While the purists turn up their noses, the broader-minded critics argue that there is nothing wrong in using a film festival to attract attention to a destination. The factor to watch, they say, is not who is being invited to the opening and closing ceremonies but the quality of the films being screened in between.
“If artistic merit as opposed to commercial success continues to be the main criterion for selection, then the integrity of the festival will remain intact,” Istanbul-based critic Murat Berekit told
But doesn’t the introduction of foreign movies to the festival, take the spotlight off home-grown talent?
“It might have done”, a TURSAK spokesman told , “but this year for the first time ever in Turkey we have introduced a film market. We have invited a lot of foreign buyers and distributors to attend. It looks as though they have turned up and are serious about doing business here,” said the spokesman.
(The Eurasia Film Market kicked off today and will be the subject of a fuller report by later this week)

International line-up
First up on the big screen here will be Chinese director Feng Xiaogang’s latest offering, The Banquet. Another Chinese film, Bliss, by rookie director Sheng Zhimin, is one of ten films entered in the festival’s international Eurasia Feature Film Competition.

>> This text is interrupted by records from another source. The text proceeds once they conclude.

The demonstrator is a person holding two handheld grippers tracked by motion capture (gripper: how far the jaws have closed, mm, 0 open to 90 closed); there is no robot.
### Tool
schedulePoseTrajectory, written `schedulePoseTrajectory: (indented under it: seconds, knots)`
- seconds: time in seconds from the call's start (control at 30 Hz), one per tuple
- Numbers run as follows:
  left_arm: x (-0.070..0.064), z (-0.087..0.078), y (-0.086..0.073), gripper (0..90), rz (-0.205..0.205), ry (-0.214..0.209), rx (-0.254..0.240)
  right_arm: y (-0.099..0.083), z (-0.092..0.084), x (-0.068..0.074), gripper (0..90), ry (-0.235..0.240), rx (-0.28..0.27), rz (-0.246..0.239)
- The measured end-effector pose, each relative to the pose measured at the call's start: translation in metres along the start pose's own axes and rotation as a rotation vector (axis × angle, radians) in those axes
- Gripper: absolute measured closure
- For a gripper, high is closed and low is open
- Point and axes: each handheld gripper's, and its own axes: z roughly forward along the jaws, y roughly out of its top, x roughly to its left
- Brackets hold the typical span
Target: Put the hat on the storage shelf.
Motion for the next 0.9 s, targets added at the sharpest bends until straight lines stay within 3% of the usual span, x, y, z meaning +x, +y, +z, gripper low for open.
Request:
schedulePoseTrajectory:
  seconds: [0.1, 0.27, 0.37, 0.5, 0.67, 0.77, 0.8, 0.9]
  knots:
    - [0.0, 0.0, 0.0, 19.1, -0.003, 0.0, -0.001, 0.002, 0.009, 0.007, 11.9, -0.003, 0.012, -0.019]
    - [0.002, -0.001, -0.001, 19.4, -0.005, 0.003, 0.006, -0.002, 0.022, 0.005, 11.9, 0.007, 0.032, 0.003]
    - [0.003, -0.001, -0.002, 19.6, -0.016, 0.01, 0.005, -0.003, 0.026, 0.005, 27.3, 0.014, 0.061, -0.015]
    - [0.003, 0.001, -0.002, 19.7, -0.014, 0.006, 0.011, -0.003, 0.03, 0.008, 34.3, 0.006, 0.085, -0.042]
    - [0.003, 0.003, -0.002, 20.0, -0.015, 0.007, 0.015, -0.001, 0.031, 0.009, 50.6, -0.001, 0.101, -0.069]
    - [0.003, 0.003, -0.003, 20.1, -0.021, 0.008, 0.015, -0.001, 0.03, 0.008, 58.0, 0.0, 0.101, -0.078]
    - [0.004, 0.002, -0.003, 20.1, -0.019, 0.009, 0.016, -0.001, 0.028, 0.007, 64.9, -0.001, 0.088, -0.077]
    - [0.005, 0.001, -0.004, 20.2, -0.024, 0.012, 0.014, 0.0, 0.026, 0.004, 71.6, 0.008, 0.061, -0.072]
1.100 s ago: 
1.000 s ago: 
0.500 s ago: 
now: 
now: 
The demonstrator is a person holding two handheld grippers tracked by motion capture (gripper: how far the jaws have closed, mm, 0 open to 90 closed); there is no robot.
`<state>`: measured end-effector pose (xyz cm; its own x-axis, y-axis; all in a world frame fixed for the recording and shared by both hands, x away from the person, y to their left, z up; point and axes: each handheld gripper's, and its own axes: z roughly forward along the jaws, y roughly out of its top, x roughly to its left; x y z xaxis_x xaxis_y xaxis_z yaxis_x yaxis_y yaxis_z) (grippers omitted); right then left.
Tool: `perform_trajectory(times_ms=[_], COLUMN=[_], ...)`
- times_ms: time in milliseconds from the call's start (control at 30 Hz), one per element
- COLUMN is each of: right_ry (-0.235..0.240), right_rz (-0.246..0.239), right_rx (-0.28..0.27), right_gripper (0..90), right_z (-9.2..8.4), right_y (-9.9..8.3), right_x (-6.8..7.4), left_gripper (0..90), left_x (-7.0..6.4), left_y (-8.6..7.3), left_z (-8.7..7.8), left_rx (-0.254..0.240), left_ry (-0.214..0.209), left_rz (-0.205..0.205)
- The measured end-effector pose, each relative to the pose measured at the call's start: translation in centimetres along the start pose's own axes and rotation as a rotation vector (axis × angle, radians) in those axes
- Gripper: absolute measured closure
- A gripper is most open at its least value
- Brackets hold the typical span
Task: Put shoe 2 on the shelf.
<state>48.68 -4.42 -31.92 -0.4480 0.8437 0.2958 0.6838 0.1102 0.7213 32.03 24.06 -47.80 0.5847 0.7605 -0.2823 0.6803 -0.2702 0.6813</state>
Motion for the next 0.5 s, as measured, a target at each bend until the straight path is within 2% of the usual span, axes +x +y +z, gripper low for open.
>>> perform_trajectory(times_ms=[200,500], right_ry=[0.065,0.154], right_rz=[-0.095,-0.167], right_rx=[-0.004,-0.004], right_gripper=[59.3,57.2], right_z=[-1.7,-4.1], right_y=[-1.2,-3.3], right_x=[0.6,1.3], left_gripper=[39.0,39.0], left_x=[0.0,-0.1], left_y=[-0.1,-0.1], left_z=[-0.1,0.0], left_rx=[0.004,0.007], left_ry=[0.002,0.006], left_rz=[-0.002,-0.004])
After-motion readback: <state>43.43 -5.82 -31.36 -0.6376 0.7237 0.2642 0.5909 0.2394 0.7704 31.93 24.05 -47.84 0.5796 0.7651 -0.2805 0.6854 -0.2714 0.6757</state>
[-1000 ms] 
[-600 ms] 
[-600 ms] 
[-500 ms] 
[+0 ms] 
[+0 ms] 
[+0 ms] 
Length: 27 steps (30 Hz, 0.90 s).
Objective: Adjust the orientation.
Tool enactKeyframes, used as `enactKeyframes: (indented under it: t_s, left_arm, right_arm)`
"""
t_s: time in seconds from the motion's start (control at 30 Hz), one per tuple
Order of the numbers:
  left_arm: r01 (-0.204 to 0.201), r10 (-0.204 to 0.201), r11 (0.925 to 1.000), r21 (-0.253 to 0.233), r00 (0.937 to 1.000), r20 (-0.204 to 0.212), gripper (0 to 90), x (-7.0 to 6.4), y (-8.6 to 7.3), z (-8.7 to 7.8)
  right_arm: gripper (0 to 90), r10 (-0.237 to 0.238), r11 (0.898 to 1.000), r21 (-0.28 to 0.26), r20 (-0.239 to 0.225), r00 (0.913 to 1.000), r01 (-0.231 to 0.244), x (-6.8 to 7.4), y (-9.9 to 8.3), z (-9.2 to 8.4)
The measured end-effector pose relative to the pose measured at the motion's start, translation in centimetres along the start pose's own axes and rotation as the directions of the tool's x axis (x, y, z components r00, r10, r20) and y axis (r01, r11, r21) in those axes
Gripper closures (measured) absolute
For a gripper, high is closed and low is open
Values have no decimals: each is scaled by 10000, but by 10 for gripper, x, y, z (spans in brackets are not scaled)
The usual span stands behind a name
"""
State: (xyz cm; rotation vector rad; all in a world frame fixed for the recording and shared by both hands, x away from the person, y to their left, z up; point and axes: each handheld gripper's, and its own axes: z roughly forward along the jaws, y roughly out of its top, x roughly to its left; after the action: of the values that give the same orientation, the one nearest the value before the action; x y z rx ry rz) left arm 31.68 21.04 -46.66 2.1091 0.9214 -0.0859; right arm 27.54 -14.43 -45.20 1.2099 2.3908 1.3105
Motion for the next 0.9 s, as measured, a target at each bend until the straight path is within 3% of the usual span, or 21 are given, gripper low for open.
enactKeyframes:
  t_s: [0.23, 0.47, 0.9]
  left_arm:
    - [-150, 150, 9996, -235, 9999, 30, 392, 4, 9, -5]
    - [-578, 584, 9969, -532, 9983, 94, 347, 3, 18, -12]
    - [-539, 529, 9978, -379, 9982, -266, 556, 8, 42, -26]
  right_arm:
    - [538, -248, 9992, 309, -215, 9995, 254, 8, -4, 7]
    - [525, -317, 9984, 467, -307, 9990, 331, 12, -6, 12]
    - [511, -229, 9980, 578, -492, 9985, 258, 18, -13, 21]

The others are Fauteuils d’Orchestre, directed by Daniele Thompson (France); Frozen City by Aku Louhimies (Finland); Taxidermia by Gyorgy Palfi (Hungary); The Boy on a Galloping Horse by Adam Guzinski (Poland); Climates by Nuri Bilge Ceylan (Turkey); Time by Kim KiDuk (Korea); Waiter by Alex van Warmerdam (Holland); Valley of Flowers by Pan Nalin (India); and The Paper Will Be Blue by Radu Muntean (Romania).
The jury is also reasonably well balanced and includes: Turkish-born Beki Probst (jury president), Barbara Bouchet, James Cromwell, Samira Makhmalbaf, Mehmet Aslantug, Wieland Speck, and Padric Delaney.
In addition to the international Eurasia Feature Film Competition there is a competition for the Critics Award which will be fought out among entrants from Romania, Iran, Germany, Hong Kong, Hungary, China, and France.
The major plank in the international side of the festival is a section called Lands and Dreams which includes 16 films from 16 different countries. Ken Loach’s The Wind that Shakes the Barley is among them, as are: Marco Belocchio’s The Wedding Director; Alexander Rogozhkin’s Transit; and Richard Linklater’s Fast Food Nation.
There is also a section titled Journey To The Far East in which there are films from Singapore, Japan, South Korea, USA (filmed in Vietnam), Germany (filmed in the Philippines), and a film called Living in Fear which is an all Vietnamese production.
Films from Tajikstan, China, Iran and Kyrgistan make up a section called Silkroad; and for those who think that the more sections you have the better, there are also sections for Bollywood Films, German films, French films, Mediterranean films, and Documentaries. Tributes to Polish maestro Kieslowski and to Norman Jewison complete the picture on the international front.